▸ **YOUR OBJECTIVE**
Within the records, tally the lines that contain "left" and reply with that number only.

┏━━

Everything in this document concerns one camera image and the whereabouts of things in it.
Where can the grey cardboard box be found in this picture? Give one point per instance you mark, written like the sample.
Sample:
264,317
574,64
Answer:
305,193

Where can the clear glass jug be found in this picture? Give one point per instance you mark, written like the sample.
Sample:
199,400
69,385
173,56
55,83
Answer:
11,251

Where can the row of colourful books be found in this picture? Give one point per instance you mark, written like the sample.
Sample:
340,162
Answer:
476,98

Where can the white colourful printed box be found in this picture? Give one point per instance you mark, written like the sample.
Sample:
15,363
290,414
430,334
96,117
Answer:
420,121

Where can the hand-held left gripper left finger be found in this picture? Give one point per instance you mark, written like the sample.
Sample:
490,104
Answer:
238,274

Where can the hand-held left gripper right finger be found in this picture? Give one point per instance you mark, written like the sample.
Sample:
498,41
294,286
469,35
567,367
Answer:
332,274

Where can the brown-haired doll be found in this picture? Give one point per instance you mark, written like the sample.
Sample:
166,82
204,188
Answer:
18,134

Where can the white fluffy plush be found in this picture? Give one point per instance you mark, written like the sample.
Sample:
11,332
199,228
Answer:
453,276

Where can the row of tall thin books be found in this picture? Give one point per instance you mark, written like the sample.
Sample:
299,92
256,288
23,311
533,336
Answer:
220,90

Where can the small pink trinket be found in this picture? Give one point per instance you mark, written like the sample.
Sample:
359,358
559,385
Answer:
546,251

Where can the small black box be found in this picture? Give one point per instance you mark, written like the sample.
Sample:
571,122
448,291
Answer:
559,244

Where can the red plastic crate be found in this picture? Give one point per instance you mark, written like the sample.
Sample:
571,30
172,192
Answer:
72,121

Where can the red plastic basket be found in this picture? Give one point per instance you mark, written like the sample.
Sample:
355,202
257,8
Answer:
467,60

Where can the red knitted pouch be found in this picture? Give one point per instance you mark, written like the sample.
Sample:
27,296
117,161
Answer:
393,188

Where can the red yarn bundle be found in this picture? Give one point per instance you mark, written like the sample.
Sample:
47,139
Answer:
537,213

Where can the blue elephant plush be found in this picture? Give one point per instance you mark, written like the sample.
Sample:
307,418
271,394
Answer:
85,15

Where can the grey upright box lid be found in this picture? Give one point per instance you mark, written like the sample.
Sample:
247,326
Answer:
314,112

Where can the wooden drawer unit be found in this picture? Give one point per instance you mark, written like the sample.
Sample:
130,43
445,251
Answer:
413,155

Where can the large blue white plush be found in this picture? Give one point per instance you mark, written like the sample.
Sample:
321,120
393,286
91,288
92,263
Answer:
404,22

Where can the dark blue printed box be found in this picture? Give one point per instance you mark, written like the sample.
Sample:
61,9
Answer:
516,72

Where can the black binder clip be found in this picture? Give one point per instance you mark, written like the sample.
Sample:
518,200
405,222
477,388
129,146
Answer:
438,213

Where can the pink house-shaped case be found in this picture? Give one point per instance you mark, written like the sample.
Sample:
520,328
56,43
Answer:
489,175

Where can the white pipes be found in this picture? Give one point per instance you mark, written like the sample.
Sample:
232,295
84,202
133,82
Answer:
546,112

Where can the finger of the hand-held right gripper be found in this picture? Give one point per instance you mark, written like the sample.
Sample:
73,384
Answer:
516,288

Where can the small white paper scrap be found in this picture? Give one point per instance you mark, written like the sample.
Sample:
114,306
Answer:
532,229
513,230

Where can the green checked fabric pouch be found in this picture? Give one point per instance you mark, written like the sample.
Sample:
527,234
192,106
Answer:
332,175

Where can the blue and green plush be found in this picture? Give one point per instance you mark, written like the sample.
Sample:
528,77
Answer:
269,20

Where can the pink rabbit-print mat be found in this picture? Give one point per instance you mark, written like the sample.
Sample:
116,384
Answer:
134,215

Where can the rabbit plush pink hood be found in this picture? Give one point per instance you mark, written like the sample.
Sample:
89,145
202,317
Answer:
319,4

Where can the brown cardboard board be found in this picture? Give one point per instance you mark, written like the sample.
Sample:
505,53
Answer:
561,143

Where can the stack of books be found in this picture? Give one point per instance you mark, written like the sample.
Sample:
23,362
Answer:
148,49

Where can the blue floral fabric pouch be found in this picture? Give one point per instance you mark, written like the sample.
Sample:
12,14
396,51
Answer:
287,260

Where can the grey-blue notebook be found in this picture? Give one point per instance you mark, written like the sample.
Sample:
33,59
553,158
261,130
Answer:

┗━━

▸ **WRITTEN RESPONSE**
2